### Records supplied:
Content starts

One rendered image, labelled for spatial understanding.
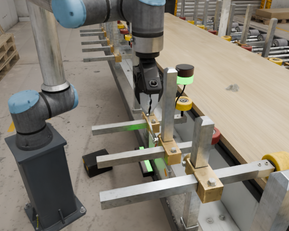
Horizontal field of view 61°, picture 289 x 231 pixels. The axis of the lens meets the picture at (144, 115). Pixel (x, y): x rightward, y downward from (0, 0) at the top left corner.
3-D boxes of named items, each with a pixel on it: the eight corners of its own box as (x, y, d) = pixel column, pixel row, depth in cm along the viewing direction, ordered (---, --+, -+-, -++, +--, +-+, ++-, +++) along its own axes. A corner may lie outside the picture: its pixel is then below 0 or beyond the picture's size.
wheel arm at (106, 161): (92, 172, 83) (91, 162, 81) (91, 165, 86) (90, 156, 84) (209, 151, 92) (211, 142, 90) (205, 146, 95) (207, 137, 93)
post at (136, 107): (134, 113, 140) (132, 32, 117) (132, 109, 144) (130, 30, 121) (141, 112, 141) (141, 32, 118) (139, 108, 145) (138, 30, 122)
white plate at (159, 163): (166, 191, 91) (167, 172, 86) (147, 149, 113) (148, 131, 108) (167, 191, 91) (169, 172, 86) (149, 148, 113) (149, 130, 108)
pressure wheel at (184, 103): (186, 127, 111) (189, 105, 105) (170, 122, 114) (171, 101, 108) (192, 118, 117) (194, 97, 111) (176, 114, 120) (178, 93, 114)
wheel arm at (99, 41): (81, 46, 231) (80, 41, 228) (81, 45, 233) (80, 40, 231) (126, 43, 240) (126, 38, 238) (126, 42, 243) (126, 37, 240)
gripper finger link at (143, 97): (144, 107, 85) (144, 83, 81) (148, 116, 81) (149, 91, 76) (135, 108, 85) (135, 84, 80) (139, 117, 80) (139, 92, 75)
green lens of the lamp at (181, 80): (178, 85, 77) (178, 78, 76) (171, 78, 82) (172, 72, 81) (196, 83, 79) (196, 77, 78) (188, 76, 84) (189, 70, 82)
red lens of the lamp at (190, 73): (179, 78, 76) (179, 71, 75) (172, 71, 81) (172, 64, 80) (196, 76, 77) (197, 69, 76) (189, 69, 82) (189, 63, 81)
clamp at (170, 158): (167, 166, 86) (168, 155, 83) (156, 143, 97) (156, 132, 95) (182, 163, 87) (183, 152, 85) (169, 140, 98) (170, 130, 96)

Content ends

### Requirement:
Before answering, find the line with "Horizontal field of" in the records above; then reproduce exactly each line from the first through that line, leaving out pictures.

### Problem solution:
One rendered image, labelled for spatial understanding.
Horizontal field of view 61°, picture 289 x 231 pixels. The axis of the lens meets the picture at (144, 115). Pixel (x, y): x rightward, y downward from (0, 0) at the top left corner.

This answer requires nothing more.